Down to the final line, write out the material beneath exactly, without pictures.
::::::::
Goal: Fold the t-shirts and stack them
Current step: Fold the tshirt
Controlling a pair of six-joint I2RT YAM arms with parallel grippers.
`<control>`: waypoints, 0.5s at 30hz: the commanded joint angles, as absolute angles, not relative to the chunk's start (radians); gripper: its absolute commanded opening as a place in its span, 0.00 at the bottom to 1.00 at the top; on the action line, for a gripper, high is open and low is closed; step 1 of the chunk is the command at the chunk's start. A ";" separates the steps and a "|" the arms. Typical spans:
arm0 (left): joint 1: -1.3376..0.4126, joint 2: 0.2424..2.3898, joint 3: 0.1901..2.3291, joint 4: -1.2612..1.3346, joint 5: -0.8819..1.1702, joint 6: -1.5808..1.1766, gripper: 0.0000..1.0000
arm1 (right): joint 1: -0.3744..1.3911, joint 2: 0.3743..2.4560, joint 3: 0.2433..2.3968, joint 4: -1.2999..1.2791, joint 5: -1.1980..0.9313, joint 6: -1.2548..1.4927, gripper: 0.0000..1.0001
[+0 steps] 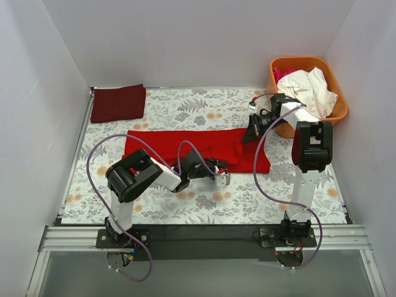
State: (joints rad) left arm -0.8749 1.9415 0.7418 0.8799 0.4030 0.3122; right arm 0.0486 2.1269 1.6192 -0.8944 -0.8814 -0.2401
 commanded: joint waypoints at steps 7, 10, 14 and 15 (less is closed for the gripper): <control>-0.781 1.891 0.821 0.937 0.387 0.222 0.00 | 0.011 2.106 1.588 -0.885 -0.911 -0.203 0.01; -0.755 1.914 0.839 0.943 0.380 0.212 0.00 | 0.009 2.095 1.592 -0.861 -0.900 -0.186 0.01; -0.726 1.939 0.865 0.954 0.379 0.204 0.00 | 0.009 2.086 1.598 -0.822 -0.900 -0.155 0.01; -0.719 1.944 0.871 0.960 0.379 0.203 0.00 | 0.011 2.085 1.601 -0.802 -0.900 -0.147 0.01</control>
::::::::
# REPLY
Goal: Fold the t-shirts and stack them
Current step: Fold the tshirt
Controlling a pair of six-joint I2RT YAM arms with parallel grippers.
`<control>`: waypoints, 0.5s at 30hz: the commanded joint angles, as absolute angles, not relative to the chunk's start (radians); gripper: its absolute commanded opening as a place in its span, 0.00 at the bottom to 1.00 at the top; on the action line, for a gripper, high is open and low is closed; step 1 of the chunk is the command at the chunk's start. A ";" separates the steps and a "|" the arms. Typical spans:
arm0 (left): joint 1: -1.3376..0.4126, joint 2: 0.2424..2.3898, joint 3: 0.1901..2.3291, joint 4: -1.2612..1.3346, joint 5: -0.8819..1.1702, joint 6: -1.5808..1.1766, gripper: 0.0000..1.0000
arm1 (right): joint 1: -0.3744..1.3911, joint 2: 0.3743..2.4560, joint 3: 0.2433..2.3968, joint 4: -1.2999..1.2791, joint 5: -1.1980..0.9313, joint 6: -1.2548..1.4927, gripper: 0.0000..1.0001
[+0 steps] 
State: (joints rad) left arm -0.8749 1.9415 0.7418 0.8799 0.4030 0.3122; right arm 0.0486 2.1269 1.6192 -0.8944 -0.8814 -0.2401
 commanded: joint waypoints at steps 7, 10, 14 and 15 (less is closed for the gripper): <control>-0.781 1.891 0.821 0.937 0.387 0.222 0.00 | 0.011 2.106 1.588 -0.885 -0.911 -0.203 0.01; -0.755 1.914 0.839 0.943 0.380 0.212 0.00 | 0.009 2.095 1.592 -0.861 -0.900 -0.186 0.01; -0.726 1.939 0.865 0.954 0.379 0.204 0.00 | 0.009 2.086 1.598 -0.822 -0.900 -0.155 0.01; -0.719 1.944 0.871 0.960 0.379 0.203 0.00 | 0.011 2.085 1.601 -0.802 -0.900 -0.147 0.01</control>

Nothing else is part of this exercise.